> [TASK TO COMPLETE] Each line of the listing that contains "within" should be found and copied.

-- RECORDS PROVIDED follows --

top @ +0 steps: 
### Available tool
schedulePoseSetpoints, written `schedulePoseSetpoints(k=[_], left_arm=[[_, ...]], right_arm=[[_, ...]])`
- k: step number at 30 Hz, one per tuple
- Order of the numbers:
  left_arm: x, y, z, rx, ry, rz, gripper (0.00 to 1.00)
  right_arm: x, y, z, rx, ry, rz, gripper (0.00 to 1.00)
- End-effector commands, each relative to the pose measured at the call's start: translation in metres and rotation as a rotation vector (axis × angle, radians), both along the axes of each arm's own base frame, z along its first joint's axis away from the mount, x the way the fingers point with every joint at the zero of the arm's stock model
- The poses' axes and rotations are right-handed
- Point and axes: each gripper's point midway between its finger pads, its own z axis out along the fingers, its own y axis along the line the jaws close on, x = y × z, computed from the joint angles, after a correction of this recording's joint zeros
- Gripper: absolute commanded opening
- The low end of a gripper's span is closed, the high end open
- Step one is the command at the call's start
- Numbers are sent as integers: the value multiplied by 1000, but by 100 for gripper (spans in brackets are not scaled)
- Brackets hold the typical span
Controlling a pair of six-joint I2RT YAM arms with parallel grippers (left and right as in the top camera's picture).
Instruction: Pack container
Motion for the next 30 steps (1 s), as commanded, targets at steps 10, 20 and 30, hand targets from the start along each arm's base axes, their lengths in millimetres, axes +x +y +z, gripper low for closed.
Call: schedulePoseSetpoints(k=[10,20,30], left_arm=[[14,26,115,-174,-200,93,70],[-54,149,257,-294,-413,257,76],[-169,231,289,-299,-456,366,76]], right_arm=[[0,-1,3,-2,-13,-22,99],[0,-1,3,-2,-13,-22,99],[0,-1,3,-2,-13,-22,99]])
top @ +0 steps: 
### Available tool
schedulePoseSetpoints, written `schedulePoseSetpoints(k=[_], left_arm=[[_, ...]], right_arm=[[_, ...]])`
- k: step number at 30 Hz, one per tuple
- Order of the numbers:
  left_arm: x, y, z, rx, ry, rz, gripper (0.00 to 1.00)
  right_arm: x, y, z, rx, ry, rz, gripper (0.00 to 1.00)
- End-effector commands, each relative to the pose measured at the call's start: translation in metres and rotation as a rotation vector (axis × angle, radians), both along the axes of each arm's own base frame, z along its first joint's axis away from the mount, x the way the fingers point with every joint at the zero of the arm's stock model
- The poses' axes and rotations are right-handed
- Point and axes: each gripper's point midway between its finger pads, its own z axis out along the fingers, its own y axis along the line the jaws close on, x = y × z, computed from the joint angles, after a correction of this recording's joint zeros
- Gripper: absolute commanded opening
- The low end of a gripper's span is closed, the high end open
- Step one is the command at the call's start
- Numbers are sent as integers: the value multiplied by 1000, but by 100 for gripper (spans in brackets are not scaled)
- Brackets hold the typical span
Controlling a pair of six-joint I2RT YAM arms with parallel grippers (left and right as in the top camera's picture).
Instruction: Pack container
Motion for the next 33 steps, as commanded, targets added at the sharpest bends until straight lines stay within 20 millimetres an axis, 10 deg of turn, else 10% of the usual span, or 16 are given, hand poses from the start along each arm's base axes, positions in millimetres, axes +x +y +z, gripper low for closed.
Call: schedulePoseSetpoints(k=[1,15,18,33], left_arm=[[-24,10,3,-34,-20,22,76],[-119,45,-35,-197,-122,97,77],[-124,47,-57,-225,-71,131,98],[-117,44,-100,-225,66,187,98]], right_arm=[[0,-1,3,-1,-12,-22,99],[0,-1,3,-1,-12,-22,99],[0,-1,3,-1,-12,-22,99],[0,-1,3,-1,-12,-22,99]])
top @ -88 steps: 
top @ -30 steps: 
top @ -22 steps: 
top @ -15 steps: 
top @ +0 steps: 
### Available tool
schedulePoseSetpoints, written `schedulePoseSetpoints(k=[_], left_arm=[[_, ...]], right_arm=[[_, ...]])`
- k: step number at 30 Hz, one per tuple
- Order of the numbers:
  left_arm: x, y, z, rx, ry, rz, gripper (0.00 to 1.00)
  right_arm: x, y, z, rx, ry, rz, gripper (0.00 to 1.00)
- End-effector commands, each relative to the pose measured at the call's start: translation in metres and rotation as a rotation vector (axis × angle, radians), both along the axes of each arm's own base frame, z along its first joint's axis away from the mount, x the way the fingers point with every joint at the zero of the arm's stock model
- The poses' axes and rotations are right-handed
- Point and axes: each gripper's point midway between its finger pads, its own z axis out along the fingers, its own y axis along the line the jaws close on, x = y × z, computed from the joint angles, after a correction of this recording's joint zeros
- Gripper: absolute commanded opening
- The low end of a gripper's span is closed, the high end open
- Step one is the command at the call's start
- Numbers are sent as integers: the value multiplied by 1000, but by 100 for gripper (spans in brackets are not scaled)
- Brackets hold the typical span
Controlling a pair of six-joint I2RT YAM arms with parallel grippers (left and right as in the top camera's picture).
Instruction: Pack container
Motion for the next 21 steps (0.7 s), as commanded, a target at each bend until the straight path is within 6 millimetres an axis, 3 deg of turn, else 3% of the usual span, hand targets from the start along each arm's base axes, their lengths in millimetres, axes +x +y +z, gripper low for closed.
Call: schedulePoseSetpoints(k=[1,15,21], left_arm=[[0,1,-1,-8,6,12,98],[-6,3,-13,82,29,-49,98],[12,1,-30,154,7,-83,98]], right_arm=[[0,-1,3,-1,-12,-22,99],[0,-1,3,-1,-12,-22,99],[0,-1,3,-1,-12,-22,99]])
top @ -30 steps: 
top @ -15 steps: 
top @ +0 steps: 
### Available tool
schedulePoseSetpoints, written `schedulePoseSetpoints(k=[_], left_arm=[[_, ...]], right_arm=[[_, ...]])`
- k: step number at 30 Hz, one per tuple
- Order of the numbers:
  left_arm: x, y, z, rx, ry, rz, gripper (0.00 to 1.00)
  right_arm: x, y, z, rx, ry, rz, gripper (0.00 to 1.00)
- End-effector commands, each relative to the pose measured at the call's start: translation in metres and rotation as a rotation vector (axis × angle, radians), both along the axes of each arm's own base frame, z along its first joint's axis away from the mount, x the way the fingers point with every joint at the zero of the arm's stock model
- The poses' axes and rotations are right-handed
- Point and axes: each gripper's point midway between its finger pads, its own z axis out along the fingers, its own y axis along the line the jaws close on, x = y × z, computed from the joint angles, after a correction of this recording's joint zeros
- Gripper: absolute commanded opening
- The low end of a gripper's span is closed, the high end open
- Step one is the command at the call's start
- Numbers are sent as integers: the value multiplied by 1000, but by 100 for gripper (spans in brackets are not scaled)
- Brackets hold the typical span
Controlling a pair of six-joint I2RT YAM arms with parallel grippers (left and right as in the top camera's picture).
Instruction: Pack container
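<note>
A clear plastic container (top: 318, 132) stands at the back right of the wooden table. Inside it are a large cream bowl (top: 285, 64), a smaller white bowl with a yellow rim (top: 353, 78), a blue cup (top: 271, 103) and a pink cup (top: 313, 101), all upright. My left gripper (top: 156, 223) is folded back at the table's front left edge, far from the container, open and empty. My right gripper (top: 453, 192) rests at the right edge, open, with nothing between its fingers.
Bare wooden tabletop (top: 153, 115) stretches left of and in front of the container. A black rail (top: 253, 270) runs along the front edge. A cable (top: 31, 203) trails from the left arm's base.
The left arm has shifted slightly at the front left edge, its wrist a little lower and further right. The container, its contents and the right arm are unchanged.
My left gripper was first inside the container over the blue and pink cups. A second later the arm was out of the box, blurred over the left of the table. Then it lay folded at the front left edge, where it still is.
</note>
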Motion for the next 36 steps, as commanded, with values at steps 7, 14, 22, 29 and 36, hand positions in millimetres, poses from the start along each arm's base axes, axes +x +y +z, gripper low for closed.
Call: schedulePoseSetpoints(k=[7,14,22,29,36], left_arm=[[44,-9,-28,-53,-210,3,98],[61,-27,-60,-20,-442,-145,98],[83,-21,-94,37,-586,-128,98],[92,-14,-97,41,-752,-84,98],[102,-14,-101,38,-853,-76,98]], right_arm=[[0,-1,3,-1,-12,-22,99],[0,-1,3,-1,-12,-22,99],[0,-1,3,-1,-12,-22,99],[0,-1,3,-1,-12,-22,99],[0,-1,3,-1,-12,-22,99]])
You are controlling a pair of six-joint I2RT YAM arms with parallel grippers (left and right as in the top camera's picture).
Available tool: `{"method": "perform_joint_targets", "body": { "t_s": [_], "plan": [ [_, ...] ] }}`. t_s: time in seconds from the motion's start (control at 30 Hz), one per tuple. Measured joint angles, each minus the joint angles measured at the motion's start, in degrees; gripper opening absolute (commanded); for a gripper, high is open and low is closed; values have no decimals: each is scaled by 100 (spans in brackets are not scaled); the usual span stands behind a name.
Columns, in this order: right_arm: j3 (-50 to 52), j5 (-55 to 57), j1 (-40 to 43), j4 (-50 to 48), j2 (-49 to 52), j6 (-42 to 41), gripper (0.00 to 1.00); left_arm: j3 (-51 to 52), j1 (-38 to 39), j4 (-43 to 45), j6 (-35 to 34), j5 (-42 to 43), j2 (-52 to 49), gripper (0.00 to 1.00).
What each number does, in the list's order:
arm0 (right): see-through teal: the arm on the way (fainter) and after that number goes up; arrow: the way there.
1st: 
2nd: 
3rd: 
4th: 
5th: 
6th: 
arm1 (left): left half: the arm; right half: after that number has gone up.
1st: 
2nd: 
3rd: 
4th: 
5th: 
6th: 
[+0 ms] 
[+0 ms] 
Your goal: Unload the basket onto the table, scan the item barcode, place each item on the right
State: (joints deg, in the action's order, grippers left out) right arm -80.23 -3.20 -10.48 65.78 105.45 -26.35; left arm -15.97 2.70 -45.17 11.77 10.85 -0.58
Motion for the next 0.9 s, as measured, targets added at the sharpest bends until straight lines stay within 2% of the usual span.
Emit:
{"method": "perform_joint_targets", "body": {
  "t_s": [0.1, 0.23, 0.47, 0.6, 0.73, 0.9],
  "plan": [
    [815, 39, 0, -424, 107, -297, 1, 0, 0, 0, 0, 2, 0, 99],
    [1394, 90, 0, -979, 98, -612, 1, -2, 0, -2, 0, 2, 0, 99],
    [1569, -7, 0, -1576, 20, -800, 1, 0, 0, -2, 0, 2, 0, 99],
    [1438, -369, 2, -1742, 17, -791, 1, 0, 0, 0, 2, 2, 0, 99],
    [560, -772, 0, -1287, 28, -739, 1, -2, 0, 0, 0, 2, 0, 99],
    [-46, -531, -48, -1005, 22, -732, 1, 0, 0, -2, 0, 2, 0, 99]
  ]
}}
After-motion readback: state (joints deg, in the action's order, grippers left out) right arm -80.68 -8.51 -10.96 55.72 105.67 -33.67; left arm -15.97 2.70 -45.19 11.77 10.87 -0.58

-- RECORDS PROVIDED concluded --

> [RESPONSE BOX]
Motion for the next 33 steps, as commanded, targets added at the sharpest bends until straight lines stay within 20 millimetres an axis, 10 deg of turn, else 10% of the usual span, or 16 are given, hand poses from the start along each arm's base axes, positions in millimetres, axes +x +y +z, gripper low for closed.
Motion for the next 21 steps (0.7 s), as commanded, a target at each bend until the straight path is within 6 millimetres an axis, 3 deg of turn, else 3% of the usual span, hand targets from the start along each arm's base axes, their lengths in millimetres, axes +x +y +z, gripper low for closed.
Motion for the next 0.9 s, as measured, targets added at the sharpest bends until straight lines stay within 2% of the usual span.

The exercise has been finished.